Bahnsen had always had an interest in psychology, especially the method of examining individual characters and temperaments. He regarded each person as unique and, as a result, could not fully accept Schopenhauer’s preference for monism (the idea that each person and each thing is only a modus of a singular metaphysical entity). Similar to his fellow German pessimist Philipp Mainländer, Bahnsen addressed ontological pluralism and asserted that there is no unified will, but only individual wills, with their own specific desires, goals and wishes. However, these individual wills (“henads” ) suffer from contradictory desires due to their irrational nature.

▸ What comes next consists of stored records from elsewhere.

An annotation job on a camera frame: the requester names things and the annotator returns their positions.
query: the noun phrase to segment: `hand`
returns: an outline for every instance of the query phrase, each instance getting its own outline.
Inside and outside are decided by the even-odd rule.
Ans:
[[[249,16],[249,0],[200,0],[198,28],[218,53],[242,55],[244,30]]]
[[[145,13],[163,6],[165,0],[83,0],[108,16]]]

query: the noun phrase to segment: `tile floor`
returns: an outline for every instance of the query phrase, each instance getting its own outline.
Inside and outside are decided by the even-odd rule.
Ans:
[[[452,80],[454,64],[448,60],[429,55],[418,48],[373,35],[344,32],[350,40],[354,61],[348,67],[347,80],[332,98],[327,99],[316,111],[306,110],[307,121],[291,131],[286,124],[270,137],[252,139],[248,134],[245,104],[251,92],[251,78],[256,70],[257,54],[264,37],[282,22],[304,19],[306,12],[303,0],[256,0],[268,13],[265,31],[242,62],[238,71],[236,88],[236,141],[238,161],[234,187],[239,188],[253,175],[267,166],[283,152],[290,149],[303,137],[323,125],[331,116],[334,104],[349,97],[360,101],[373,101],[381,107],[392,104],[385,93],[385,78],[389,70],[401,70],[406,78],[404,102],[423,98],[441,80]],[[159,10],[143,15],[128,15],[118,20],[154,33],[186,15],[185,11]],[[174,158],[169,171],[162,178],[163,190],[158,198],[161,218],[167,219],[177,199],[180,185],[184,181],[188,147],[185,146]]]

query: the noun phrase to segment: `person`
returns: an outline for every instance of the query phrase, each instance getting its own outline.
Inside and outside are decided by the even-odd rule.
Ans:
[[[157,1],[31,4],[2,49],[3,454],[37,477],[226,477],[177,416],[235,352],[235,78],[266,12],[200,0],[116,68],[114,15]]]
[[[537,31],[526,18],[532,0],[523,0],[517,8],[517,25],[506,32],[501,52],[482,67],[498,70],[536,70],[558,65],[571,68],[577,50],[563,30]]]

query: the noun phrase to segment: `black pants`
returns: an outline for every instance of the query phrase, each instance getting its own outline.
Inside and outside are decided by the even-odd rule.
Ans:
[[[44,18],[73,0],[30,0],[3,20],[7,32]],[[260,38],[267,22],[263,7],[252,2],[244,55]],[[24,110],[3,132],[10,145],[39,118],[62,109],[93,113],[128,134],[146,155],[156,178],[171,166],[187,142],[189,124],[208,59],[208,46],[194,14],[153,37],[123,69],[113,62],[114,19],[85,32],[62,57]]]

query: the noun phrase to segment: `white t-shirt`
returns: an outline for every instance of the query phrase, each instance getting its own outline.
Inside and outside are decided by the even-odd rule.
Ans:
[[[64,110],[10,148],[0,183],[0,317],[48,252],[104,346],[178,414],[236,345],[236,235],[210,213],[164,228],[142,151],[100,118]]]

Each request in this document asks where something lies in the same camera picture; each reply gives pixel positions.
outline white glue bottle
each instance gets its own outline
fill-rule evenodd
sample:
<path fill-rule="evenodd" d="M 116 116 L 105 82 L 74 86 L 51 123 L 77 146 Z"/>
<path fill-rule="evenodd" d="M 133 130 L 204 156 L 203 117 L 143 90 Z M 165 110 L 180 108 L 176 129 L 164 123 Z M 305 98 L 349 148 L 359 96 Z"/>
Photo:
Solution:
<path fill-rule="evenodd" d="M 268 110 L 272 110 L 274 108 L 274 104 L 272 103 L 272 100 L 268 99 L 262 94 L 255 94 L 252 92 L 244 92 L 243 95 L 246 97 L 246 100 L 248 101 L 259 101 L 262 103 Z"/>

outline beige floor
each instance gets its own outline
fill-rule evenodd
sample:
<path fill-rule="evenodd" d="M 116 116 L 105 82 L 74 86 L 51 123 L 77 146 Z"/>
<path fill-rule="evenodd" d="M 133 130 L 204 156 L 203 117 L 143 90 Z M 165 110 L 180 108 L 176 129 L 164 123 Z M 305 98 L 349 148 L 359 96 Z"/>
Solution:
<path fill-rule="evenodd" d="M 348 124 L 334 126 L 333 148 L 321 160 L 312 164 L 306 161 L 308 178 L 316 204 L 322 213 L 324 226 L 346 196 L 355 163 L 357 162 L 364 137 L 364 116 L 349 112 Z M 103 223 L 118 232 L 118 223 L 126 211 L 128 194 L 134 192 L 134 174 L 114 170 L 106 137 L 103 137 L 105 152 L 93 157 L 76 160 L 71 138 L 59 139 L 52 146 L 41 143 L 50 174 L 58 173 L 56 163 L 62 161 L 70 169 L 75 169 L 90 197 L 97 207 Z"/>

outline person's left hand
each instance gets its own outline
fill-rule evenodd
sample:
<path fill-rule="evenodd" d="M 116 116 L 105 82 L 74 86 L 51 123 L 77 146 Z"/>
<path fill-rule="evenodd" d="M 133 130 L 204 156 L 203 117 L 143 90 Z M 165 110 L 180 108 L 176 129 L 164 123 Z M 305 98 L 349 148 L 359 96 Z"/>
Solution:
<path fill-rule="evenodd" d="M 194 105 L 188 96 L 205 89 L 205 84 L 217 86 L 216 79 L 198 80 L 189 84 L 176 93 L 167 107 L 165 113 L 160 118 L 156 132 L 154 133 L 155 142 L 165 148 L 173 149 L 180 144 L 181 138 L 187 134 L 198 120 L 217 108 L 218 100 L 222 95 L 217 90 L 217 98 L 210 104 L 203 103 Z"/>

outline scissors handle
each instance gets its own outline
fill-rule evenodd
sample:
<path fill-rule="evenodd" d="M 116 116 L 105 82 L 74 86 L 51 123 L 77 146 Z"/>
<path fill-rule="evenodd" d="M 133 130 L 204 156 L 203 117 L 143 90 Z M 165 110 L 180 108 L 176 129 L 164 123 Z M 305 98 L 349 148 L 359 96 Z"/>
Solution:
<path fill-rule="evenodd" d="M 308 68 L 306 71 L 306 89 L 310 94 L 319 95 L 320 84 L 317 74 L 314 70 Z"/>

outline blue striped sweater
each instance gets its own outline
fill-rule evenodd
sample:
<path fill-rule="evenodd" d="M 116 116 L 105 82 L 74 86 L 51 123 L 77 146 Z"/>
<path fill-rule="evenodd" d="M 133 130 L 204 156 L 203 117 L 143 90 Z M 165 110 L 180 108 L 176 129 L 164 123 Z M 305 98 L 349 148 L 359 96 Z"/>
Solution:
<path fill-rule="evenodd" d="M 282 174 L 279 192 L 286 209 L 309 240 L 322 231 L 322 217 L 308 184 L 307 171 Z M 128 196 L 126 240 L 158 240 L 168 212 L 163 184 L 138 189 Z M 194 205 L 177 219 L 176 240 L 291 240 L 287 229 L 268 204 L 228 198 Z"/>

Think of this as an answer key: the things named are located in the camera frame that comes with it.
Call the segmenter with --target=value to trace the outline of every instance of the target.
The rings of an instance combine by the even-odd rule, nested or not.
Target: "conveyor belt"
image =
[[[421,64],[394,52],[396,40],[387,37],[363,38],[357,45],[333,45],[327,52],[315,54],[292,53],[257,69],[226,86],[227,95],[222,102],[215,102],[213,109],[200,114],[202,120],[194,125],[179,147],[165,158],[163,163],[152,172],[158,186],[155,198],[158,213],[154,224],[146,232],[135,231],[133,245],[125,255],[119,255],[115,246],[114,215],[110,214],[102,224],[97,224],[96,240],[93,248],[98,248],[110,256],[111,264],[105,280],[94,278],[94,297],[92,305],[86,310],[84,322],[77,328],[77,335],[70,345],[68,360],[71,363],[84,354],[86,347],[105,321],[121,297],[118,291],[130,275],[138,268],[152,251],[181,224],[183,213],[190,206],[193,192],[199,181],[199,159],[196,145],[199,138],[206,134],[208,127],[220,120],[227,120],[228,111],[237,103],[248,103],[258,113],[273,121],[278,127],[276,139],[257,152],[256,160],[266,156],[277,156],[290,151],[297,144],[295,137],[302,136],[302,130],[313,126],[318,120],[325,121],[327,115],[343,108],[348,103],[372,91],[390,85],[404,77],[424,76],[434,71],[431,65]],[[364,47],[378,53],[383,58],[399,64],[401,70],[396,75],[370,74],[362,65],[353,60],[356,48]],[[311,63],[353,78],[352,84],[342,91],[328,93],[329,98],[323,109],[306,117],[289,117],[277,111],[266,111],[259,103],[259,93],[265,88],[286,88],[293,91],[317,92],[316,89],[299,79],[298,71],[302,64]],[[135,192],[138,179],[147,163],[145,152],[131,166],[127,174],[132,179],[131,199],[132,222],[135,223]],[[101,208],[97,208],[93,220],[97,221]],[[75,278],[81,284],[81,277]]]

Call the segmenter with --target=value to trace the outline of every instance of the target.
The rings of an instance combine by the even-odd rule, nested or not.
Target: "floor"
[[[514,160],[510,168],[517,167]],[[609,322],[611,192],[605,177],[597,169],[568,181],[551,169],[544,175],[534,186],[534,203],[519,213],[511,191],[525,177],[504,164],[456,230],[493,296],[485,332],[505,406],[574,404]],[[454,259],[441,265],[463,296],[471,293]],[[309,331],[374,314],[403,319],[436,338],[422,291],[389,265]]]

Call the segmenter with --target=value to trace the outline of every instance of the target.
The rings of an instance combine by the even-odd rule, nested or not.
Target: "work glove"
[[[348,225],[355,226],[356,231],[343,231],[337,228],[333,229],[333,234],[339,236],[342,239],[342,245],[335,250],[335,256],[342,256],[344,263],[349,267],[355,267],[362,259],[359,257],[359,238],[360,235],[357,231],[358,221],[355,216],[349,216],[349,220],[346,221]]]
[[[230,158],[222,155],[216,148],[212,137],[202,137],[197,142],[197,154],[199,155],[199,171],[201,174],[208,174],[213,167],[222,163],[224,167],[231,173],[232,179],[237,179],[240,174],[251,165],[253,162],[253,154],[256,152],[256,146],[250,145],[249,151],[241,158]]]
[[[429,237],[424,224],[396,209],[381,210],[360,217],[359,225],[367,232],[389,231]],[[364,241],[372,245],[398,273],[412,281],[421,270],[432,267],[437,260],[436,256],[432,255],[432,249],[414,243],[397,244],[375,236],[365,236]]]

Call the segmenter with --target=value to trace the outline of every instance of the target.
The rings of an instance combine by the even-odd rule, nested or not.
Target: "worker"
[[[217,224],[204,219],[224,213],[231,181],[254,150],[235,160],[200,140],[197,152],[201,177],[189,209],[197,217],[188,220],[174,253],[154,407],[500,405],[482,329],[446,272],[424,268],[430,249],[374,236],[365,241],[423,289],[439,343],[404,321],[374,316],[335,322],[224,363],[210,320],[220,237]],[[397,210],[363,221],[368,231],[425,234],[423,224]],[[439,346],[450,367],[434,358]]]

This is the result of Bahnsen’s combination of Schopenhauer’s voluntaristic metaphysics and his own ideas of the Realdialektik . A crucial difference between Schopenhauer’s worldview, which offers salvation for some via the silence of the will of the liberated Intellect, and Bahnsen’s is that, in Bahnsen’s philosophical system, there is no salvation. For Bahnsen, without the will, the intellect is powerless. It cannot “will” nothingness, for a will-to-nothing is still a form of will, and not-willing to will is a contradiction. Yet it is not impossible for the intellect to have such ideas because, according to Bahnsen, all ideas generated by the intellect are contradictory because the desires of the will are irrational and eternally in conflict with themselves. This extremely pessimistic worldview, which offers no escape to the subject, differentiates Bahnsen not only from Schopenhauer, but also from the rest of his pessimistic contemporaries (Frauenstädt , Mainländer , Hartmann ). His ideas are probably more disturbing than Mainländer’s notion of the will to die, but strangely similar to Friedrich Nietszche’s idea of the eternal return.